The best part about the temple is that you can actually walk to the top of the tower by steep stairs where you can take a closer look at its intricate details and get one of the most beautiful panoramic views of the Chao Phraya River.
Wat Arun at Sunset – Hands down one of the most mesmerizing scenes you can witness on your Thailand trip which will be etched in your memory forever is watching Wat Arun in the late afternoon or in the evening when the tower lights are on.
The beautiful scene with the glowing Wat Arun tower with the sky painted with a reddish-orange hue due to the setting sun makes the entire scene so surreal as if a Bob Ross painting has come alive in front of your eyes.
This is the time to click some amazing social media-worthy photos of yourself that will make your friends and family jealous back home.
One of the best spots to witness this beauty is from another side of the river from the Pier even the best from the ferry.
Note 👉: If I had to point out only one thing why the 150 baht one-day river pass is worth it, then I would definitely put watching Wat Arun in the evening from the ferry at the top.

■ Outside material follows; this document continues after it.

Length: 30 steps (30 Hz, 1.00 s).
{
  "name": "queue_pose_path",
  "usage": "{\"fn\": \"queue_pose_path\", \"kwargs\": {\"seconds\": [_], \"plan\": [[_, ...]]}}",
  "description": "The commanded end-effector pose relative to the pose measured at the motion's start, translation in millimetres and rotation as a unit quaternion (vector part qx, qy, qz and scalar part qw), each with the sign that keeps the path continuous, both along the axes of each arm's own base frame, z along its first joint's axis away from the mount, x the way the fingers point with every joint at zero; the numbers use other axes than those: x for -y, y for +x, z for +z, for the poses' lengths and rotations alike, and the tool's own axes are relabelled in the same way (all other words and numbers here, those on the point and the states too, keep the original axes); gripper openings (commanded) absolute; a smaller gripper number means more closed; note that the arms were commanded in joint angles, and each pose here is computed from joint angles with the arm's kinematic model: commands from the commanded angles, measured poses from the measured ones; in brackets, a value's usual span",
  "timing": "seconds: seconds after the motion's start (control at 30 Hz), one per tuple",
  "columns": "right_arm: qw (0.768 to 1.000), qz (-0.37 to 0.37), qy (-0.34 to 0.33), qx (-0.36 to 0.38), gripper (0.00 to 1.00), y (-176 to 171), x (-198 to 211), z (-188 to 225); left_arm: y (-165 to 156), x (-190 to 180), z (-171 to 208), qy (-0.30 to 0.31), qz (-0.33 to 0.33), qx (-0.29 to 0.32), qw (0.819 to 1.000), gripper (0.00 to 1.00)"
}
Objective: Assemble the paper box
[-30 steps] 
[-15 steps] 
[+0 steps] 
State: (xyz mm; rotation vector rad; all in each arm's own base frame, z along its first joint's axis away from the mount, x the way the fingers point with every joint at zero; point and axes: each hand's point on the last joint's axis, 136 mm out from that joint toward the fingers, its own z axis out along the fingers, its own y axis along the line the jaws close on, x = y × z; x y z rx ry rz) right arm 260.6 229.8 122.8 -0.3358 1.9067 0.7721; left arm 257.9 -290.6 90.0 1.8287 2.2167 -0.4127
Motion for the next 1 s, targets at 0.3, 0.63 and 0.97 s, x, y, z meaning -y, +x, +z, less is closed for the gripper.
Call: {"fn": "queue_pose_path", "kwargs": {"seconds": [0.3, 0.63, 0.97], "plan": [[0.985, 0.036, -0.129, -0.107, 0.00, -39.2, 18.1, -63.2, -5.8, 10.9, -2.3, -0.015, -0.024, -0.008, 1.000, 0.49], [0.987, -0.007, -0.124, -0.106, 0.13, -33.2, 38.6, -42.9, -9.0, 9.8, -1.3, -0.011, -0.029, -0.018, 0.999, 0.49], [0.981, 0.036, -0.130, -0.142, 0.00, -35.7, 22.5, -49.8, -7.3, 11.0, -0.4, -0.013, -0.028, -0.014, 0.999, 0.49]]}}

If you have already seen Wat Arun in the afternoon and want to witness it under the lights, you can easily do so, catch any hop-in and hop-off ferry which runs every 30 min from 9 piers between 8:30 am – 17:30 pm. From 15:30 – 17:00 pm, the route is extended to Asiatique.
So, you can hop on and off the ferry, all day, just make sure when the last ferry leaves from each Pier.
Opening hours: Daily from 8:00 AM – 6:00 PM
Admission fee: 100 Baht for foreigners, Free for Thai people
Address: 158 Thanon Wang Doem, Wat Arun, Bangkok Yai, Bangkok 10600, Thailand
To get to Chinatown you can catch a hop-on-hop-off boat which runs every 30 min or you can catch a boat from Ratchawongse Pier then head straight from the pier and you arrive at Yaowarat Pier.
The Chinatown in Bangkok is amongst the largest Chinatowns in the world and has been serving as a business district for the Chinese-Thai community for the last 100 years.
You can find everything under the sun here. From gold shops, restaurants, and small vendors selling fruits, Thai food, Chinese food, cheap clothes, deserts, and seafood to souvenirs and toys, and fashion items.
We reached Chinatown a bit earlier when most of the street vendors were still setting up their shop for the evening, so to enjoy Chinatown at its fullest I recommend going there after 6 pm where you can also enjoy people-watching under colorful lights.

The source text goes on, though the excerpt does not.